How they work
The two basic components of a load cell are the sensing element and the circuit. The sensing element is responsible for receiving mechanical pressure, and the circuit part converts this pressure into electrical output. Generally speaking, the load cell in the load cell manufacturer is operated by the pneumatic method, hydraulic method, or strain gauge technology.
The sensing element in the load cell is usually a strain gauge. Strain gauges are usually composed of thin metal wires or metal foils (in the form of coils or grids), which are installed at specific locations on structural elements and bonded to specific locations. (Some piezoelectric sensors using crystals can be considered as strain gauges.) Therefore, strain gauges can be considered as dedicated microcircuit boards. They work by converting the internal deformation of the combined elements into electrical signals through changes in their own resistivity. The change of meter resistivity is directly related to weight, force or strain, so that weight, force, or strain can be accurately measured. It should be noted that different strain gauges have different sensitivity to mechanical strain. The special sensitivity of the meter is called the meter factor (GF). Strain gauges are essential for many types of load cells and many types of applications. For example, compression and tension sensors use a large number of strain gauges, and push-pull force gauges and flow measurements rely on strain gauges.

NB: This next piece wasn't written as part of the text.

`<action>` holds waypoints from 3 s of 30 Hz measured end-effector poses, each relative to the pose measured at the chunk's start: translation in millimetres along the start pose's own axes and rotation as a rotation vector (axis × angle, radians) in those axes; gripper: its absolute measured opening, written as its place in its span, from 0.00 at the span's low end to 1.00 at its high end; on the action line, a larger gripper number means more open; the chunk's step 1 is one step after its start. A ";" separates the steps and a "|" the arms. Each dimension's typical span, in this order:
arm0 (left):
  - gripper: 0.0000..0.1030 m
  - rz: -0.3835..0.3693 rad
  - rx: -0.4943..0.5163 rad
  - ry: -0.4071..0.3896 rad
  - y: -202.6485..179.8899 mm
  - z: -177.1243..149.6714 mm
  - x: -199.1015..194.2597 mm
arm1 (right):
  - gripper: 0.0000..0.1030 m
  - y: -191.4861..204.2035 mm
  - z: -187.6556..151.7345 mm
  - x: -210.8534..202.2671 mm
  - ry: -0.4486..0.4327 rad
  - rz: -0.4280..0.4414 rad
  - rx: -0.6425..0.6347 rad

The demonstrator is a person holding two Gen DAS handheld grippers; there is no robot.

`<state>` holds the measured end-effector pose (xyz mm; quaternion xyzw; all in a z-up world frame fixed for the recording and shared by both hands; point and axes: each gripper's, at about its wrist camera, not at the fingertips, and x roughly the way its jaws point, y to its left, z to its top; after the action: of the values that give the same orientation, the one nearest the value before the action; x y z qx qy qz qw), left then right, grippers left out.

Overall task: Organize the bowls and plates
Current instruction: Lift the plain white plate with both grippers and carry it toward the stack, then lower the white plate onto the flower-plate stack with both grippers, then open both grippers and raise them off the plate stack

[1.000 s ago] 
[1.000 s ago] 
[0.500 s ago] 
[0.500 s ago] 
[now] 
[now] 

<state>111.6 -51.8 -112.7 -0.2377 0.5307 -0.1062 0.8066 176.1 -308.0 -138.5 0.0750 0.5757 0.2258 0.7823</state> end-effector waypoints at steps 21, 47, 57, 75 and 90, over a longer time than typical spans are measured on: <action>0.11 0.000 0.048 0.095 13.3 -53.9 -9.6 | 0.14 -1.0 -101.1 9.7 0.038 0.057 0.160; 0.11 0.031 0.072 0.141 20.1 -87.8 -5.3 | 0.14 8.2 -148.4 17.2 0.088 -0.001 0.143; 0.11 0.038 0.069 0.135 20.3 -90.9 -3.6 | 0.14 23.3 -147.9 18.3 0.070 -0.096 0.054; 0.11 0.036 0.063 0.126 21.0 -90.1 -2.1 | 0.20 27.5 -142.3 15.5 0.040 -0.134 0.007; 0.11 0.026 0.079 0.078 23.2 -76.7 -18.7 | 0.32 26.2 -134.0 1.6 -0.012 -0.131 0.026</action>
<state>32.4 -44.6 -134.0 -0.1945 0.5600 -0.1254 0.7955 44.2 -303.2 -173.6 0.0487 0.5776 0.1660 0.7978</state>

This circuit is the connection of the meter or sensor of the entire load cell. The most basic design consists of four meters that make up the measurement circuit. (More complex, more detailed sensors can have up to 30 gauges as part of the measurement circuit. Since the increase in gauge corresponds to the increase in sensitivity, advanced load cells require many gauges to accurately record and monitor changes in measurement.) The equation consists of 4 gauges arranged in a square; the voltmeter extends between the two corners of the square because its power/ground is connected to the other diagonal. The Wheatstone bridge equation is widely used because it is an effective way to amplify the apparent resistivity and corresponding electrical output changes. at the same time,
After the load cell converts the mechanical stress into electrical energy, the information monitored by the load cell will be signaled to the recorder or other computer data collection system. Load cell output includes analog voltage, analog current, analog frequency, switch or alarm, serial and parallel. When a load cell is used to measure any changes in some ongoing system, the load cell can issue an alarm or shut down the system itself until the difference is corrected. Although strain gauge load cells are the most popular type of load cell, they are not the only type.
Piezoresistive load cell and strain gauge technology overlap significantly. They work by directly measuring the electrical charge accumulated in the piezoelectric crystal by the applied mechanical force. Other types of load cells measure force through changes in magnetism, frequency (for example, vibrating load cells), and the ability to hold a charge (for example, capacitor load cells). It was pointed out earlier that the first load cell was operated on pneumatic and hydraulic principles. This ball-type load cell is still in use today.
The hydraulic load cell relies on the force exerted on the piston to increase the pressure in the oil-filled cylinder. Such pressure changes are then transmitted (for example via a hose) to the sensing element of the load cell (for example a Bourdon tube).
The pneumatic load cell relies on the forced deflection of the air applied to one of the ends of the diaphragm sensing element. When this deflection occurs, it changes the pressure inside the load cell and the pressure of the airflow escaping from the bottom of the load cell.
Hydraulic load cells are ideal for situations where conventional power sources cannot be used, while pneumatic load cells can be used where safety and/or sanitary conditions need to be improved.